Il primo è che non possono esprimere valutazioni di natura giuridica e non possono dunque affermare, ad esempio, se c’è colpa del medico, la gravità della colpa e perfino se c’è una sua responsabilità.
Il secondo limite sostanziale è che i consulenti tecnici non possono indagare su fatti nuovi non prospettati dalle parti nei rispettivi atti difensivi, né accertare i fatti principali costitutivi della domanda o dell’eccezione perché questo viola il principio dispositivo.
Inoltre, i consulenti tecnici non possono acquisire documenti che siano diretti a provare i fatti principali dedotti dai danneggiati, che è onere di questi ultimi produrre.
C’è poi anche un limite formale che i consulenti tecnici devono rispettare rappresentato dal principio di chiarezza e sinteticità.
Questo principio permea ormai l’intero ordinamento (legge 149/2022) e deve ispirare anche la condotta di tutti coloro che operano all’interno del processo e, dunque, anche dei consulenti tecnici.
Tradotto in pratica, significa che nelle relazioni dei Ctu e dei periti, questi ultimi devono essere più sintetici e utilizzare un linguaggio meno tecnico e più comprensibile per il giudice e gli avvocati.
Piero Calamandrei diceva che i consulenti tecnici (li chiamava l’occhiale del giudice) devono implementare e arricchire la conoscenza del giudice.
Ebbene, per farlo, i consulenti devono spiegare al giudice i termini tecnici utilizzati ed essere più comprensibili eliminando anche nelle relazioni finali tutto ciò che è superfluo.
Due scuole di pensiero
Per concludere e semplificando, nel delicato rapporto tra diritto e scienza nel processo ci sono due scuole di pensiero.
Ci sono giuristi, come Giovanni Canzio, che, pur mettendo in luce tutti i rischi dei quali ho fatto cenno sopra, sono ottimisti sui benefici che l’ingresso della scienza sta apportando nel mondo del diritto.
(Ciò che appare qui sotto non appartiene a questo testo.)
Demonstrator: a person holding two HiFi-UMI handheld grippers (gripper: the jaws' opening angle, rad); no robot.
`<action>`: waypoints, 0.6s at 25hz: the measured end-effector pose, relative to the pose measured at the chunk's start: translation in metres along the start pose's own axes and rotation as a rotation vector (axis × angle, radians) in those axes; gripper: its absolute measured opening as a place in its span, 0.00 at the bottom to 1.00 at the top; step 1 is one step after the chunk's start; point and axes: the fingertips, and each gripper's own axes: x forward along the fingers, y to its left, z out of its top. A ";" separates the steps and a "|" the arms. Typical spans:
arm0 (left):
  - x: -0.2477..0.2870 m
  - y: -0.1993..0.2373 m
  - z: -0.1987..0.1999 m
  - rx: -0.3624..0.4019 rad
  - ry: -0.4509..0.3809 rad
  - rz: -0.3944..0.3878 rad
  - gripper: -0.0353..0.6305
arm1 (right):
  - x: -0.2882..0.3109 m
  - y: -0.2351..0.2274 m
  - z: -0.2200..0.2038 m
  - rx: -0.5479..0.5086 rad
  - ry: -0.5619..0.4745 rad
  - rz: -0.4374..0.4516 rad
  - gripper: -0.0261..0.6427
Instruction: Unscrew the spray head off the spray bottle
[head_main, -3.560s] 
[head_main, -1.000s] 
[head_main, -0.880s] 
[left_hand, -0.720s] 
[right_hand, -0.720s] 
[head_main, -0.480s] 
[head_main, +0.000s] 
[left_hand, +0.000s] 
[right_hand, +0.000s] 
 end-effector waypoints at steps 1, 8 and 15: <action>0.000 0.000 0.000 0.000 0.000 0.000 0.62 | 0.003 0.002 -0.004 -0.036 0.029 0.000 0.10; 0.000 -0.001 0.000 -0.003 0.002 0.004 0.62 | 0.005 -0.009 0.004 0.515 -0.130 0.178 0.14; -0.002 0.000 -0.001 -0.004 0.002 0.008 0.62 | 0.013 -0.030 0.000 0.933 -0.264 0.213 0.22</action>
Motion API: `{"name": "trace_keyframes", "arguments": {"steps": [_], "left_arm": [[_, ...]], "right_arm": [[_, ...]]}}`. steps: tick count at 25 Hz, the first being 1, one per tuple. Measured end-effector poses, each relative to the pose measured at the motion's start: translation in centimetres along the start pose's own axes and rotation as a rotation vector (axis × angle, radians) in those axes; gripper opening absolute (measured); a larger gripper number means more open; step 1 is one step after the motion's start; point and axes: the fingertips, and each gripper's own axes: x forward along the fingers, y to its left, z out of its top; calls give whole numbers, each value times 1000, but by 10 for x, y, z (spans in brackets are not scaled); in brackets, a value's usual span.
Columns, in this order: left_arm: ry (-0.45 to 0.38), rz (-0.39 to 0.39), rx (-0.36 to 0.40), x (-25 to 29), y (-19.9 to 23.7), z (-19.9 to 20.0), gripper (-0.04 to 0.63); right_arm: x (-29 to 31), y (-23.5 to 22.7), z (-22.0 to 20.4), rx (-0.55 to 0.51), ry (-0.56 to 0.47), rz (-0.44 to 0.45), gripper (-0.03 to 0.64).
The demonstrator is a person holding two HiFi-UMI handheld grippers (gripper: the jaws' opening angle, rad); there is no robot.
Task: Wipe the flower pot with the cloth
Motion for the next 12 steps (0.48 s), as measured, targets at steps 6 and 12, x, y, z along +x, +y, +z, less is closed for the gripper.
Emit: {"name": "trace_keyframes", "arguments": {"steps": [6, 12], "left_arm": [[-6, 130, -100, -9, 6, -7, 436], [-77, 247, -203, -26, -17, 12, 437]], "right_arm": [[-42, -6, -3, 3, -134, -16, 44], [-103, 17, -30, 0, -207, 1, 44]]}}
E io faccio parte di questa schiera.
Ci sono altri giuristi, invece, (penso a Bruno Cavallone o a grandi filosofi come il compianto Emanuele Severino), secondo i quali l’ingresso prepotente e a volte arrogante della scienza e della tecnica domina ormai il mondo del diritto e genera una propria normatività che sovrasta e sovrasterà qualsiasi regola giuridica.